Problem description ▸ Of the records that follow, copy only the lines from the line containing "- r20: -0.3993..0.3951" to the line containing "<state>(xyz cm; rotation", both included, exactly as written.

Stored data entries
######

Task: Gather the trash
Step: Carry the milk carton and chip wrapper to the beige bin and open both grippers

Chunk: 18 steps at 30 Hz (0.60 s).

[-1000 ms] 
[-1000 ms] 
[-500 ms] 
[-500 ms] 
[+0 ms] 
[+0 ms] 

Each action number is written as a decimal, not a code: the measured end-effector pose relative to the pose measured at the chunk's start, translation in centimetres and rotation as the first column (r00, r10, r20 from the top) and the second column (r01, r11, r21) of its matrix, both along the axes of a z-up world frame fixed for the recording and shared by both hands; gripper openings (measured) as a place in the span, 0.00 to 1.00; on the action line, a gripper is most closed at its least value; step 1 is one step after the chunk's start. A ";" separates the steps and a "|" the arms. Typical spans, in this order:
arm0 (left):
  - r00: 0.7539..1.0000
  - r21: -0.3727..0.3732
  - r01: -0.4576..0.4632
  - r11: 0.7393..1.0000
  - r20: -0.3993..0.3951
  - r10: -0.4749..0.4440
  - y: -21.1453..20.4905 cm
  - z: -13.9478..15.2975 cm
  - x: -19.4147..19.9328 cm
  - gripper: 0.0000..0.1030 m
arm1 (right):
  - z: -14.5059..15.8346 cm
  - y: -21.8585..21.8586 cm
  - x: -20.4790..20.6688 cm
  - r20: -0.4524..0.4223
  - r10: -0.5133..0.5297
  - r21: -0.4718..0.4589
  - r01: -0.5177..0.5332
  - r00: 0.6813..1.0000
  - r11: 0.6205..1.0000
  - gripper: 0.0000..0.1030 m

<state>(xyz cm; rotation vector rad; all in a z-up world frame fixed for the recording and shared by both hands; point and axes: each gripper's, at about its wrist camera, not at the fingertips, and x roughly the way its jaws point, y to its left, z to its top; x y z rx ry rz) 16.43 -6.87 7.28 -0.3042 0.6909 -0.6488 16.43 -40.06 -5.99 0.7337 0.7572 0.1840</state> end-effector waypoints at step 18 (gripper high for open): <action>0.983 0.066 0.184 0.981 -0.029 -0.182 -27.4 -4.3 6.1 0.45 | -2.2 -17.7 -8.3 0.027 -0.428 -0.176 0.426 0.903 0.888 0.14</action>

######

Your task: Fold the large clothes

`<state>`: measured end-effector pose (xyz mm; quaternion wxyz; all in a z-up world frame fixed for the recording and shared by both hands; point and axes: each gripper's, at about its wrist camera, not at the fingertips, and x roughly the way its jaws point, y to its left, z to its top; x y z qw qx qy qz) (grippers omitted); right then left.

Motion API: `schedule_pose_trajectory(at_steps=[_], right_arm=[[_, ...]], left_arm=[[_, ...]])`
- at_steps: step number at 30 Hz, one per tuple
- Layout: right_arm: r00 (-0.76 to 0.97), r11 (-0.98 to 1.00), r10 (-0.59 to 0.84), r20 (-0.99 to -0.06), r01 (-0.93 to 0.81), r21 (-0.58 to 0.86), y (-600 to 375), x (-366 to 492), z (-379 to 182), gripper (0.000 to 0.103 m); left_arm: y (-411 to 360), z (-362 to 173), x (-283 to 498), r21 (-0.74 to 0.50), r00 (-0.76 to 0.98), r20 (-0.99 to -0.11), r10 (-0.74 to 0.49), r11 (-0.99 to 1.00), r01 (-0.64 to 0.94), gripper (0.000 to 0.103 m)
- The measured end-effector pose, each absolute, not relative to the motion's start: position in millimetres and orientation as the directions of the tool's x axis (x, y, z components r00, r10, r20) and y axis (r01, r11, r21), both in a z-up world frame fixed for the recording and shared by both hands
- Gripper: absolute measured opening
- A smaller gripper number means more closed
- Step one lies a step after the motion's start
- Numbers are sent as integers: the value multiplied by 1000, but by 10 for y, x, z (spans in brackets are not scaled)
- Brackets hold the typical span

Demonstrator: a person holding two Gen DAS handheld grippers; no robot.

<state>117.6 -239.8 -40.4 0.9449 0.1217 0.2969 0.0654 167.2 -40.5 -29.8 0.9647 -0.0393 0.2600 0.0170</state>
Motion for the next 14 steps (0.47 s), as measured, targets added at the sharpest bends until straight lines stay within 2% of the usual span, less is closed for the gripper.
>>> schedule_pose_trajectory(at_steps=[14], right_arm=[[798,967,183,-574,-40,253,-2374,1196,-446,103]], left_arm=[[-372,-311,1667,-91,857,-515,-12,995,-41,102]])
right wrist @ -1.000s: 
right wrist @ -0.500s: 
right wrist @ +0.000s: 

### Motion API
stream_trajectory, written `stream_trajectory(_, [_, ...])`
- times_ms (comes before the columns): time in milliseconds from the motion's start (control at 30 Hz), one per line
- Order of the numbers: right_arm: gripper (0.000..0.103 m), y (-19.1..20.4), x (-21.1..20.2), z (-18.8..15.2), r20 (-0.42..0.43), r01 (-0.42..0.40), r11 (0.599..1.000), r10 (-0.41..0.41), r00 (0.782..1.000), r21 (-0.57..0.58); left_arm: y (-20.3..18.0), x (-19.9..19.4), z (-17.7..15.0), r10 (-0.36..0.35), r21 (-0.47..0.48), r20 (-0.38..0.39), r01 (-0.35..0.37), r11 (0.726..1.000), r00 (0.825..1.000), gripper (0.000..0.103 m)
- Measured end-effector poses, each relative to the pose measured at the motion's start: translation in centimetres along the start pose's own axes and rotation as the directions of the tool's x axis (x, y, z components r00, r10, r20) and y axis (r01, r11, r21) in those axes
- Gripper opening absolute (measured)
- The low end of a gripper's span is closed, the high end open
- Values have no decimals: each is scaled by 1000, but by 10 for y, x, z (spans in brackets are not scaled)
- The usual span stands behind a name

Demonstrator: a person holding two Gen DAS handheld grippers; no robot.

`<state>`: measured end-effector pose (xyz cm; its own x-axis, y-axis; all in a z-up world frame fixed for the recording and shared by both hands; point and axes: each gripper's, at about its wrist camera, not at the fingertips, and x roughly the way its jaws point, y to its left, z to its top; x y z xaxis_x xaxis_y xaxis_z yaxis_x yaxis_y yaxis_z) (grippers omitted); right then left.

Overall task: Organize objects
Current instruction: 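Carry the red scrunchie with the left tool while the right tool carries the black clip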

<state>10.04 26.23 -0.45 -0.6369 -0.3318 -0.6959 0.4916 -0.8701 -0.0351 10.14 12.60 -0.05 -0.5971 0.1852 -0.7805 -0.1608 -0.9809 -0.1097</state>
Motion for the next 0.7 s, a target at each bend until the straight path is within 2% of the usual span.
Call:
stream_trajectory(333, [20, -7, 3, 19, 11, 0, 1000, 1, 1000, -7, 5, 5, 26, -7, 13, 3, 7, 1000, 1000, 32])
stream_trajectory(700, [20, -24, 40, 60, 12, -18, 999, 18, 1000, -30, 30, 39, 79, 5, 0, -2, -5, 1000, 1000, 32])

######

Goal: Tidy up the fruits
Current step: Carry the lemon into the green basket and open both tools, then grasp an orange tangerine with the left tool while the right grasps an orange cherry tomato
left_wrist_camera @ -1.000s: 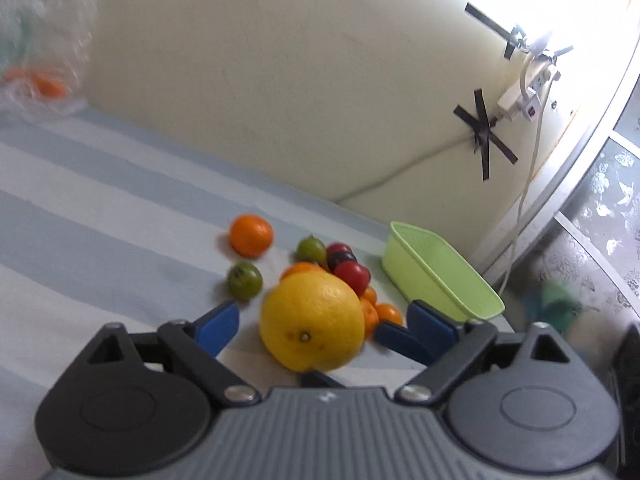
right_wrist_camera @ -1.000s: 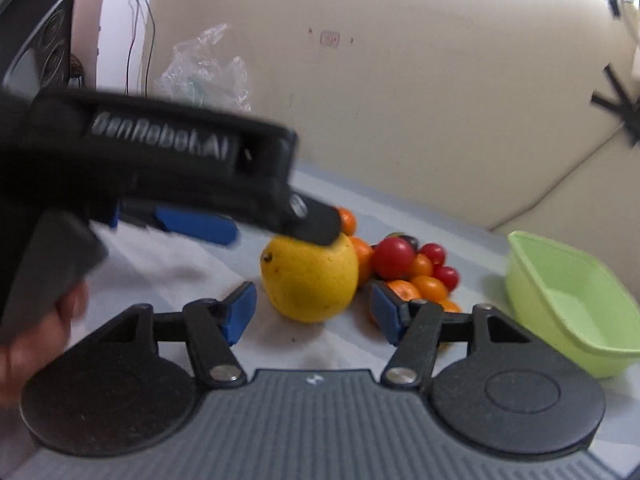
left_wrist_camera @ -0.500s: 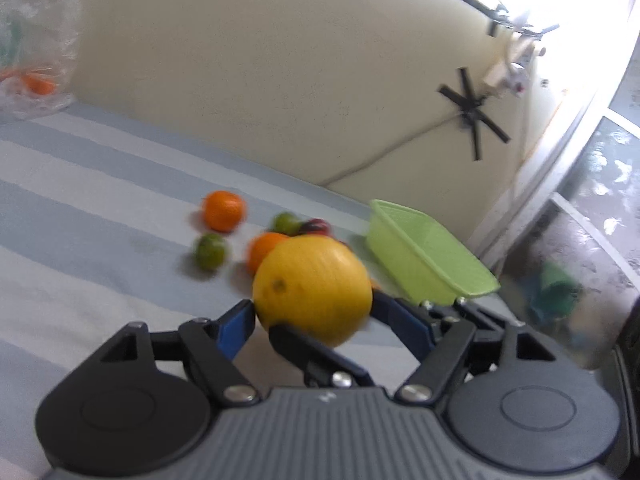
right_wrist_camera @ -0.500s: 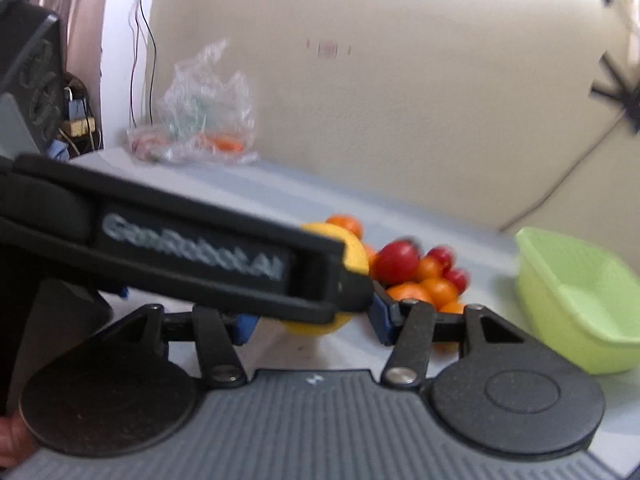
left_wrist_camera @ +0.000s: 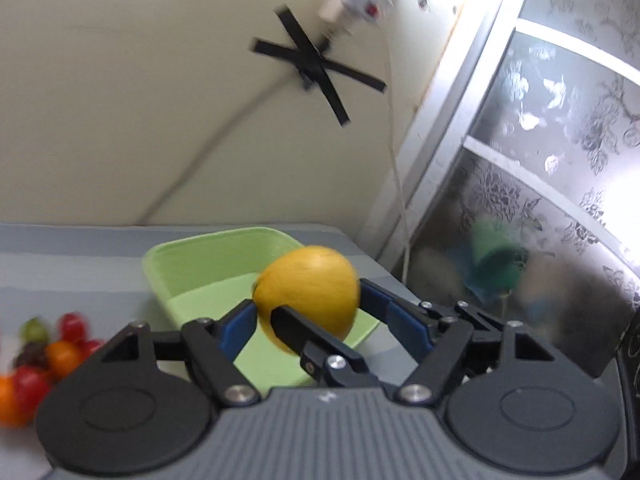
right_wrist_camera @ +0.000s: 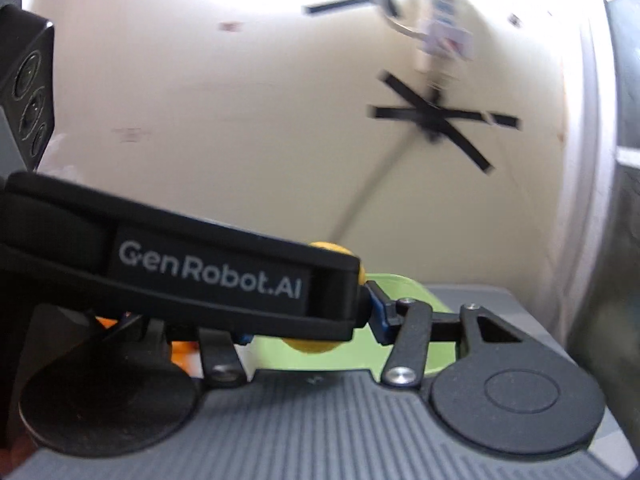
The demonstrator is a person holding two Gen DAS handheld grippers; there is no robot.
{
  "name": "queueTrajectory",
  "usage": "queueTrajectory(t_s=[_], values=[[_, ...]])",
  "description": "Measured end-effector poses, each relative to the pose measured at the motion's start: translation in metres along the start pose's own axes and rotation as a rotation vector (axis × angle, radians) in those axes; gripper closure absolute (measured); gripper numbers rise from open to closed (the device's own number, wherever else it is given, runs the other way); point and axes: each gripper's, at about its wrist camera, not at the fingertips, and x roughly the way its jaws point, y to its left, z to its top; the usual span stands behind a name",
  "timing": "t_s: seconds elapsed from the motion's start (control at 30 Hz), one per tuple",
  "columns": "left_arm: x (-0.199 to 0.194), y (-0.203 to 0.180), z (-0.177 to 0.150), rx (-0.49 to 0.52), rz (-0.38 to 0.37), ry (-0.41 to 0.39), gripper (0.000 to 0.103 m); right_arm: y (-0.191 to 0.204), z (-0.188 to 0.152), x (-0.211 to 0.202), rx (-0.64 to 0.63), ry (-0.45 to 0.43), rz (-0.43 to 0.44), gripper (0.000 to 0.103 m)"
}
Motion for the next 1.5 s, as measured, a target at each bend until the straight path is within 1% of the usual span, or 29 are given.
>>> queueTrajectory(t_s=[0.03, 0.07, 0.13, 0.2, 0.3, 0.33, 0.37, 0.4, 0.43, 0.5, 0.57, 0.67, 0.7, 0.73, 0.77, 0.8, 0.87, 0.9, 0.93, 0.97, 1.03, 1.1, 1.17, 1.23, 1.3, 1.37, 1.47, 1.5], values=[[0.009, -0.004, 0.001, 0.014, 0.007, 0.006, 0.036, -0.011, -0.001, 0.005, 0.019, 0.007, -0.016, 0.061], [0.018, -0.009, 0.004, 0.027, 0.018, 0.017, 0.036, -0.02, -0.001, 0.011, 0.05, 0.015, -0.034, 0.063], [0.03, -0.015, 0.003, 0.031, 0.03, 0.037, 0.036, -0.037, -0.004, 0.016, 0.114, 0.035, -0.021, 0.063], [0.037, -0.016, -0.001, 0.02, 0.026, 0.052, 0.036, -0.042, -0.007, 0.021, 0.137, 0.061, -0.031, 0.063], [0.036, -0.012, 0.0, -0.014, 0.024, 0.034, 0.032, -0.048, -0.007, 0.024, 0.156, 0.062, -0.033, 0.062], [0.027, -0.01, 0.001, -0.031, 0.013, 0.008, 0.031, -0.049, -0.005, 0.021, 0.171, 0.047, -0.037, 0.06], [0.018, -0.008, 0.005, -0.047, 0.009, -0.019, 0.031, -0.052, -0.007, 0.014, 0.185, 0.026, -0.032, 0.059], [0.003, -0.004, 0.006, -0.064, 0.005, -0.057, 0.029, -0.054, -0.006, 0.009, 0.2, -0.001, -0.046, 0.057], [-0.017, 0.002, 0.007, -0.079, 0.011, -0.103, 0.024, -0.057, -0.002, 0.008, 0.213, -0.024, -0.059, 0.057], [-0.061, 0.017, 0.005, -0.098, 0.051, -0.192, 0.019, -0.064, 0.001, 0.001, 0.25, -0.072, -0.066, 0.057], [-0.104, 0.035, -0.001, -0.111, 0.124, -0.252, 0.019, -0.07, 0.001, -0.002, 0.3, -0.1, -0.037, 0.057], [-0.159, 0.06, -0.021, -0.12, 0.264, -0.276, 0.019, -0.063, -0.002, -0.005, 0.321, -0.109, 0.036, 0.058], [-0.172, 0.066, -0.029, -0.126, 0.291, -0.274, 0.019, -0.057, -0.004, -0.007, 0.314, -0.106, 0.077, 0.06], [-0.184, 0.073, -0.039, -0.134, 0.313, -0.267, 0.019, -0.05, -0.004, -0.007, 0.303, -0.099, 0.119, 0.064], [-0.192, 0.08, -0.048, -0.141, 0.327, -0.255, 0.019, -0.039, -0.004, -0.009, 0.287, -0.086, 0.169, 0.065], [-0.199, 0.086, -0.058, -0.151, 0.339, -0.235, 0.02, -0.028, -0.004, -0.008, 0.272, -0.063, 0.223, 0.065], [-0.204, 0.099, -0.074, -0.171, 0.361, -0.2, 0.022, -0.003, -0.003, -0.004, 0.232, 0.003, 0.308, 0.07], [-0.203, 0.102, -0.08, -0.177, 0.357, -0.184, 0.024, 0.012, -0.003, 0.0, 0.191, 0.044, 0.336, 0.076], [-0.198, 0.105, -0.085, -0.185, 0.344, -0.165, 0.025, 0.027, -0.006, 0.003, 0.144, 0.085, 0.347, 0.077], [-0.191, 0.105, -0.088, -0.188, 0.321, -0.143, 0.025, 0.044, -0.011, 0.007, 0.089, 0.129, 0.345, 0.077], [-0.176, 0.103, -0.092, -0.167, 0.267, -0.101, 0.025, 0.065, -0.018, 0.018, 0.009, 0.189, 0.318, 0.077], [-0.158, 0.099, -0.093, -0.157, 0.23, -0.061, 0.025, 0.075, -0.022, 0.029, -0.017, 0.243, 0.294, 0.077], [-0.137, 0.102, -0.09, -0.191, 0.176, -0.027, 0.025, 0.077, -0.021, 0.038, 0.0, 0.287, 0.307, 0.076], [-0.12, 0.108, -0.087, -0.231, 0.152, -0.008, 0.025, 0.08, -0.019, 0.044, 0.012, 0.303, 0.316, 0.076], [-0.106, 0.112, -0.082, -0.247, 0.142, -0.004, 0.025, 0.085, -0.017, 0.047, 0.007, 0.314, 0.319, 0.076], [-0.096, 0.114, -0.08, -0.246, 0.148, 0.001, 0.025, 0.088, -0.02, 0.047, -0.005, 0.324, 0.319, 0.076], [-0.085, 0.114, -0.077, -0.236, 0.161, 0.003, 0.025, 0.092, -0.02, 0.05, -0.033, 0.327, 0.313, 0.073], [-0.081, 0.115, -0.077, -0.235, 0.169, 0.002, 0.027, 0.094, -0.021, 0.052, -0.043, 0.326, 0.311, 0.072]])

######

Reply to the task ▸
  - r20: -0.3993..0.3951
  - r10: -0.4749..0.4440
  - y: -21.1453..20.4905 cm
  - z: -13.9478..15.2975 cm
  - x: -19.4147..19.9328 cm
  - gripper: 0.0000..0.1030 m
arm1 (right):
  - z: -14.5059..15.8346 cm
  - y: -21.8585..21.8586 cm
  - x: -20.4790..20.6688 cm
  - r20: -0.4524..0.4223
  - r10: -0.5133..0.5297
  - r21: -0.4718..0.4589
  - r01: -0.5177..0.5332
  - r00: 0.6813..1.0000
  - r11: 0.6205..1.0000
  - gripper: 0.0000..0.1030 m

<state>(xyz cm; rotation vector rad; all in a z-up world frame fixed for the recording and shared by both hands; point and axes: each gripper's, at about its wrist camera, not at the fingertips, and x roughly the way its jaws point, y to its left, z to its top; x y z rx ry rz) 16.43 -6.87 7.28 -0.3042 0.6909 -0.6488 16.43 -40.06 -5.99 0.7337 0.7572 0.1840</state> end-effector waypoints at step 18 (gripper high for open): <action>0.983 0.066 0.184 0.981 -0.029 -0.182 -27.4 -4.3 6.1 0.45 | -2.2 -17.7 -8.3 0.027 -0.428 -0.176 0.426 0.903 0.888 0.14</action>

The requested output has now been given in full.